A xenografted hypopharynx carcinoma growing subcutaneously in nude mice was studied by in vivo 31P NMR spectroscopy during uninfluenced growth and following treatment with cisplatin (CDDP). Parallel to the NMR experiments, the cytokinetic and histological changes in the tumor were investigated. The most significant change in the growing tumor was a decline in the level of phosphocreatine (PCr), whereas the tumor pH did not change. Following treatment with CDDP (4, 8 and 12 mg/kg), a dose-dependent decrease in the level of phosphomonoesters (PME) took place, whilst no dose dependence could be observed for the increase of PCr. the pH shifted to alkaline only after administration of the highest CDDP dose.
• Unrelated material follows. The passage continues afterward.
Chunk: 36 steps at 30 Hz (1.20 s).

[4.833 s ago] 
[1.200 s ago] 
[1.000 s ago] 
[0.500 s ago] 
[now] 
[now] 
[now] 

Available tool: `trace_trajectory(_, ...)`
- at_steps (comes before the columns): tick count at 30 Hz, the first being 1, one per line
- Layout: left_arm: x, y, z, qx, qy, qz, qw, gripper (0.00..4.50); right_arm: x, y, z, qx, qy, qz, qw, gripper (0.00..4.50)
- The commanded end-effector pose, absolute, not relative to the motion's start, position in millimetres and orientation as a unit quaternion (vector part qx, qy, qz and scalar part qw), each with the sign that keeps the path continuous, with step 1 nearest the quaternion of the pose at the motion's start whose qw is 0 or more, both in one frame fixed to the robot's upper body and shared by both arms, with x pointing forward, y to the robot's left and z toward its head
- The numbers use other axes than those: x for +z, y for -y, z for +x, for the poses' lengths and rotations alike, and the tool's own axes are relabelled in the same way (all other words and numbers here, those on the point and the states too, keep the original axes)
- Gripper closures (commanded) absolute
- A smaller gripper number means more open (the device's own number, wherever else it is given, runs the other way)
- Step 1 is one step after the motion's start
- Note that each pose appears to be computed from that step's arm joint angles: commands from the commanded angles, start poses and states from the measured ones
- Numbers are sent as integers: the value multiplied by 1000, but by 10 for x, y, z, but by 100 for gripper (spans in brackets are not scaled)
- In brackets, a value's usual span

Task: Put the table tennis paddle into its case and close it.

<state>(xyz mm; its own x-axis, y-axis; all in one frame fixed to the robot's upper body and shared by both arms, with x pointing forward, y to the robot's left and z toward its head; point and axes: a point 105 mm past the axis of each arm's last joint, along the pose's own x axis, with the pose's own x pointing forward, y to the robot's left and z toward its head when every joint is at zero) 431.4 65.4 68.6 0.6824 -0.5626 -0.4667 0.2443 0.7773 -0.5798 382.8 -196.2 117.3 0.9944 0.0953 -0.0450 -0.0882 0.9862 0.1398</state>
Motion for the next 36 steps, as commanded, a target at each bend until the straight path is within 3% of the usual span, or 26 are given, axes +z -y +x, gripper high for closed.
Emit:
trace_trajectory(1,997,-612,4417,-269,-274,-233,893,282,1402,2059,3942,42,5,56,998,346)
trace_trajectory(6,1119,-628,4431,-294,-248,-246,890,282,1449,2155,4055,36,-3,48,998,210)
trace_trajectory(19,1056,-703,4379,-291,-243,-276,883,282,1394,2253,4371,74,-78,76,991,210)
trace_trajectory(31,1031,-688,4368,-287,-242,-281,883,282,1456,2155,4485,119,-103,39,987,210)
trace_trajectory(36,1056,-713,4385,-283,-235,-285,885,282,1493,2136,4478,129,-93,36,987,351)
Tumor cytokinetics revealed a cell arrest at the G1/S boundary 24 h after chemotherapy. At this time, the histological sections showed a dilatation of capillaries, whereas first necroses appeared on day 3. The proliferative activity of the tumor showed a sharp decline 24 h after CDDP application, followed by a revival of cell proliferation that was proportional to the dose applied between days 5 and 7. This increase in proliferative activity was paralleled by a marked increase in the PME/phosphodiesters ratio. Thus, in the tumor investigated the PME were the best indicators of tumor response to therapy. A precise correlation between the cytokinetic data and the re-energization of the tumor was not possible because histological changes, which may contribute to improved tumor energy status took place at the same time.